Event Information: Venues and Calendars

An event has both informational data as well as experiential data.  To capture events and make them available to people both types of data play important role.  

Since we are all familiar with informational data related to events, first we discuss that here.  Type of event – politics, entertainment, technical conference, sports, or personal are just some of the types.  As classification of information and its sources has been a powerful organization principle, that is important here.  An event could be assigned to multiple types.  During old days, usually classification techniques for practical reasons allowed each entity to be assigned to only one class.  With advances in technology, that restriction is being questioned and challenged often.  It is very likely that soon the traditional tree structure used in taxonomy may become a concept of the past.  In the new structure entities and events may be assigned to multiple classes.  This should still be done conservatively, meaning it should be used only when really needed.

For events two other important characteristics are the location and time.  Where event takes place is quite fundamental and should not be treated as an attribute.  Using Turing argument, you could argue that one could do everything by treating location (as well as time) as attributes and that may be true.  But for computational and representational efficiency reasons and for human understanding it is helpful to make location and time not attributes but fundamental “dimensions” used in representing and organizing events.  Physics considers space and time fundamental dimensions and while dealing with real world events, our computing systems will have to consider space and time as important.
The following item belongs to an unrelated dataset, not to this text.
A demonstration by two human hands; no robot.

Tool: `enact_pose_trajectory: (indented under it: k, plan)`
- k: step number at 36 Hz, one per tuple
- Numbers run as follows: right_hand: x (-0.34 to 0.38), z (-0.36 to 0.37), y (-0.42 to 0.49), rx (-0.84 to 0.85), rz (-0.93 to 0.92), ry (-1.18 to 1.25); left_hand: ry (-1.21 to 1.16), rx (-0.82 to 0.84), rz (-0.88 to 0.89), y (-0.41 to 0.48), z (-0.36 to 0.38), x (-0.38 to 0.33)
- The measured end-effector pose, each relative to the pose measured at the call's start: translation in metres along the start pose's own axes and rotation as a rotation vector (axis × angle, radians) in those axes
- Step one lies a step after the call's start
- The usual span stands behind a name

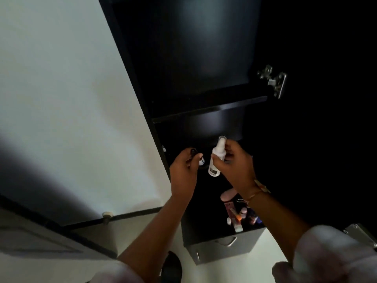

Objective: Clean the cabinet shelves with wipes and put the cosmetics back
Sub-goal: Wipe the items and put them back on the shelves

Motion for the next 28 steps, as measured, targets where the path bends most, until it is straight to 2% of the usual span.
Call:
enact_pose_trajectory:
  k: [5,15,23,28]
  plan:
    - [0.063,-0.024,0.032,-0.118,-0.126,0.040,-0.099,-0.038,0.112,0.032,-0.019,-0.057]
    - [0.174,-0.075,0.094,-0.348,-0.366,0.091,-0.152,-0.141,0.372,0.091,-0.061,-0.160]
    - [0.264,-0.120,0.135,-0.457,-0.545,0.037,-0.177,-0.235,0.600,0.139,-0.089,-0.245]
    - [0.311,-0.137,0.170,-0.468,-0.619,-0.006,-0.153,-0.266,0.687,0.176,-0.103,-0.294]
Point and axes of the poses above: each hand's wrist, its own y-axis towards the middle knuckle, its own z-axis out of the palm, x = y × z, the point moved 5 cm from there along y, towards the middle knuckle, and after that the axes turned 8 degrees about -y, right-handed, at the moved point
Of course both location and time can be represented using wither absolute mechanisms or symbolic methods.  Ultimately each system has to resolve symbolic representations in terms of absolute representations.  It is interesting to see that as location based approaches are becoming popular, people are becoming more aware of latitude and longitude of a place.  A few years no body consider lat and long as important numbers, but I am sure that in the next few years people will be very familiar with lat and longs of major places.  That does not mean that we will abandon symbolic representations.  Names of places will remain the commonly used representation and our systems will reconcile them automatically in location based systems using GPS information as well as references from people.  Precise location of events will be determined using sophisticated mathematical techniques to resolve uncertainties arising from different representational and denotational systems. 

In the last few months, calendars are receiving increasing attention in Internet circles.  It appears that the nature of calendars from their paper days may really change now.  Until recently we just moved our paper calendars to electronic form without really using facilities that have become commonplace due to networked nature of information.  Now there is increased emphasis on adding functionality to calendars, like in Trumba, or using folksonomy for managing events and venues (and of course dates)  and linking those for access to events of interest for “the long tail” as in systems like EVDB.  These and similar systems are implicitly emphasizing importance of events in our life.  We all are interested in different events.  Currently the systems to provide us access to events of interests and managing our life around events of interest are not adequate.  So it is not surprising that systems that help in accessing event information as well as those who will help us in managing our events are of great interest.

I see increasingly closer relationship between Geographic Information Systems and Calendaring and Event systems.  Current systems are still influenced by traditional “computer-centered” thinking which is soon getting replaced by “phone-centered” world.  And in “phone-centered” world one must think about location and time mostly together.  We exist at any time only at a place and that determines our interest and actions.